In Ukraine, Preferred by Nature’s auditors are continuing their valuable work. “This is also a way of fighting the war,” says Leonid Lunachevski, who lives with his family in Kharkiv, near the Russian border.
“Since September, the Russians have mostly attacked Kharkiv with S300 rockets. They use them to take out infrastructure such as electricity and water works. It only happens every second week, but the S300s fall in clusters of six rockets at a time.”
Leonid Lunachevski, a 37-year-old auditor working for Preferred by Nature, has only a short run from his home office to the bomb shelter: a reality that has become part of his everyday life as an auditor in war-torn Ukraine.
While we meet Leonid in Lviv, near the Polish border, his hometown Kharkiv, 1,000 kilometres away, is once again being hit with a barrage of S300 rockets.
“Here in western Ukraine, most people can now live a fairly normal life,” he reflects, while we talk in a cafe in central Lviv.
In front of Lviv Town Hall, large posters with the faces of men the same young age as Leonid killed in battle only a few days earlier provide a grave contrast to the quaint cobblestoned streets, bars and tourist shops.
When Russian forces attacked Kharkiv in February 2022, Leonid and his wife Natalia were visiting Kiev, 500 km away, having left their daughter Daria at home with her grandparents.
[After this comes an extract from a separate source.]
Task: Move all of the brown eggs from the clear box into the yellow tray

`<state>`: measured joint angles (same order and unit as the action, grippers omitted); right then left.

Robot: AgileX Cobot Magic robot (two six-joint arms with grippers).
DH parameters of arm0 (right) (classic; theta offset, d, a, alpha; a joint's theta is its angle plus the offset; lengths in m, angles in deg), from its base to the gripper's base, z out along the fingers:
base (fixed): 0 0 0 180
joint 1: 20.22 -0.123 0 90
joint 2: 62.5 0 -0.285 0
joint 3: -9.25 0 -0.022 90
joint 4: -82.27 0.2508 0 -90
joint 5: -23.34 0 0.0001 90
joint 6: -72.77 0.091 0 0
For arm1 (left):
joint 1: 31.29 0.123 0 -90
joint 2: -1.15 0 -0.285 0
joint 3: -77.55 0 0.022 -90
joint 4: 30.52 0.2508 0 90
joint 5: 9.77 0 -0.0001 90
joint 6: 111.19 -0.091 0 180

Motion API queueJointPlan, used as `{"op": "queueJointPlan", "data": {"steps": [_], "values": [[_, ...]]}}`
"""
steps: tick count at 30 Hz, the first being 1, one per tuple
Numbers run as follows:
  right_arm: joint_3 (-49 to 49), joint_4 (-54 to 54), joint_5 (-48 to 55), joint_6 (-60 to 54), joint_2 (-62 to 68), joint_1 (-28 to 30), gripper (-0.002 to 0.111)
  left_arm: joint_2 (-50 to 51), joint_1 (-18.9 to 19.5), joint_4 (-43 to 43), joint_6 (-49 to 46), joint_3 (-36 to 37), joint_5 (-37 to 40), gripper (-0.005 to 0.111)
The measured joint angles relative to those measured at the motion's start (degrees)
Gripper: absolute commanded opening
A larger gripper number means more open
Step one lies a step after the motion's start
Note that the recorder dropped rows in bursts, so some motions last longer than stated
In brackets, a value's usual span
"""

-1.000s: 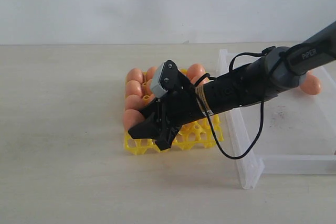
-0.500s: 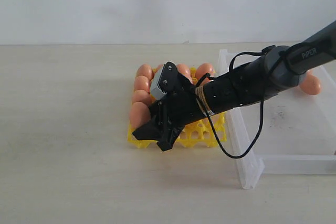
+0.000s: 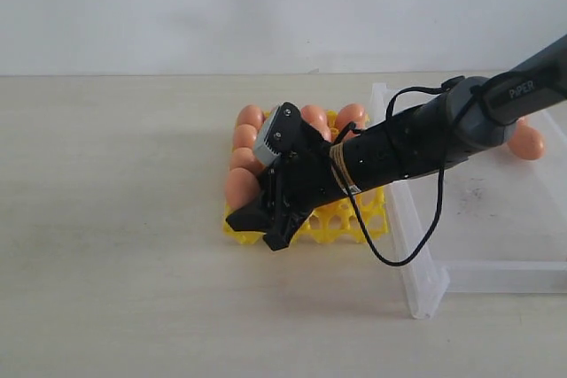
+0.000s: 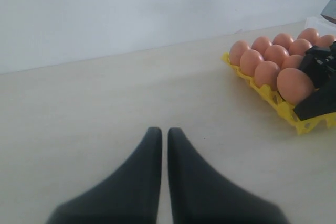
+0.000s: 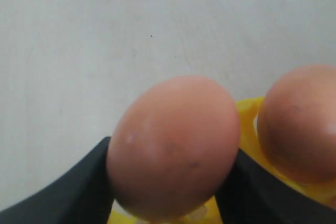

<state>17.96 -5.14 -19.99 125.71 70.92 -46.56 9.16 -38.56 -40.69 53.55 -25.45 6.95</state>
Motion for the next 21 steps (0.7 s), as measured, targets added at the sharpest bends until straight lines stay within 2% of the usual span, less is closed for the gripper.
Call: {"op": "queueJointPlan", "data": {"steps": [7, 9, 12, 21], "values": [[0.00, 4.13, 2.31, -0.50, -0.23, 0.00, 0.051, 0.00, 0.00, 0.00, 0.00, 0.00, 0.00, 0.004], [0.00, 4.82, 2.53, -0.80, -0.23, 0.00, 0.044, 0.00, 0.00, 0.00, 0.00, 0.00, 0.00, 0.004], [0.00, 6.25, 2.57, -1.51, -0.13, 0.00, 0.002, 0.00, 0.00, 0.00, 0.00, 0.00, 0.00, 0.004], [0.23, 13.52, 2.18, -6.75, 0.05, 0.09, 0.000, 0.00, 0.00, 0.00, 0.00, 0.00, 0.00, 0.004]]}}
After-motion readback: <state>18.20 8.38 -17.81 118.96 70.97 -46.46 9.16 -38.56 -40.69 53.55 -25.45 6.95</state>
“We told her to pack all our documents, charge the mobile phones and go to the shelter as fast as possible,” says Leonid Lunachevski.
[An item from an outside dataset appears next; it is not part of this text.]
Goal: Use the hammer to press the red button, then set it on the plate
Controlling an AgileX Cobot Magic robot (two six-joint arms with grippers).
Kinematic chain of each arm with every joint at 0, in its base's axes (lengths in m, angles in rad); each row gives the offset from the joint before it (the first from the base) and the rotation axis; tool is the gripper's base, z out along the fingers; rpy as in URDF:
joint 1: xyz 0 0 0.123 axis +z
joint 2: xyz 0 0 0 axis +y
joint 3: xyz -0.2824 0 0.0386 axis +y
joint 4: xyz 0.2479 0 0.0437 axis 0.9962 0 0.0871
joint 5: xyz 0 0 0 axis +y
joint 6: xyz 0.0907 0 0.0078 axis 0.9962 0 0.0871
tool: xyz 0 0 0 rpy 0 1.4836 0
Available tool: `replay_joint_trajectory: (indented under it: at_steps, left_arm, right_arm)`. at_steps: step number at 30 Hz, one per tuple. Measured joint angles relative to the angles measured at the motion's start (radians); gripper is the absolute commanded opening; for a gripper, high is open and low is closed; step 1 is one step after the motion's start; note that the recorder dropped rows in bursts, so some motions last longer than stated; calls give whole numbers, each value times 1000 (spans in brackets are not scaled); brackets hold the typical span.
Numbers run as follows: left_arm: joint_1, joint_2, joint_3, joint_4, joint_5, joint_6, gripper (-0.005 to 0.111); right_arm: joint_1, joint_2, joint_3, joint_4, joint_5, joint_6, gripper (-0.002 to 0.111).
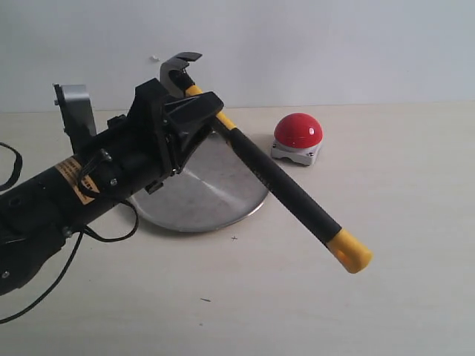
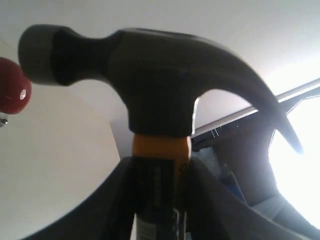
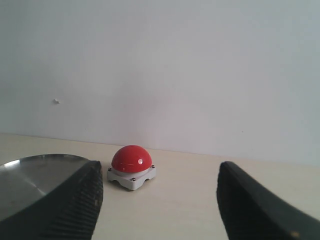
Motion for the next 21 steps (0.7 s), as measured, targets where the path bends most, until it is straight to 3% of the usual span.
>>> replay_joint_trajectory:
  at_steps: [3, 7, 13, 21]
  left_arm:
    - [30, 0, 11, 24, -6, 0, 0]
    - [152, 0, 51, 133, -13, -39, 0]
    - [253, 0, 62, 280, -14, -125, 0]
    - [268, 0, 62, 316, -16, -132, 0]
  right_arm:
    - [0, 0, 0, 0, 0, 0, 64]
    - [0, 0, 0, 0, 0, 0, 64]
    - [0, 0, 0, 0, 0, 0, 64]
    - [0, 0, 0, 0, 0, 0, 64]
While many were trying to escape Kharkiv and the advancing Russian tanks, Leonid and his wife had to travel hundreds of kilometres in the opposite direction to get to their daughter.
“Of course I was afraid,” says Leonid. Luckily, the family was eventually reunited.
Auditing near the frontline
In his work as an auditor for Preferred by Nature, Leonid is covering huge areas and travelling long distances to reach clients. With nearly half of its 9.7 million hectares of forest certified by the Forest Stewardship Council (FSC), Ukraine has one of the most sustainably managed forest sectors in Europe. Two million hectares are audited by Leonid and his Preferred by Nature colleagues.
“Before the Russians were pushed back from Kharkiv, it was almost impossible to work - travel was, of course, restricted, and electricity, internet and phone lines were constantly disrupted. Now, we can go almost anywhere,” says Leonid Lunachevski.
Although the frontline has been pushed back, many areas remain polluted with explosives, including landmines. Some 3 million hectares of forest have been impacted by the war and 600,000 hectares of forest have been marked as a danger zone on the government map that auditors use for guidance.
“We sometimes carry out risk assessments before going into certain areas, which are close to these zones,” says Leonid, and laughs. Fortunately, he has not had to wear a helmet and bulletproof vest on the job yet.
While sustainability and the condition of forestry might seem the least of the worries in a country under attack, Leonid still believes his work as an auditor has value:
“We help create economic stability. When this is over, Ukraine will need all the business it can get to recover, including income from sustainably managed forests. This is also a way of fighting the war.”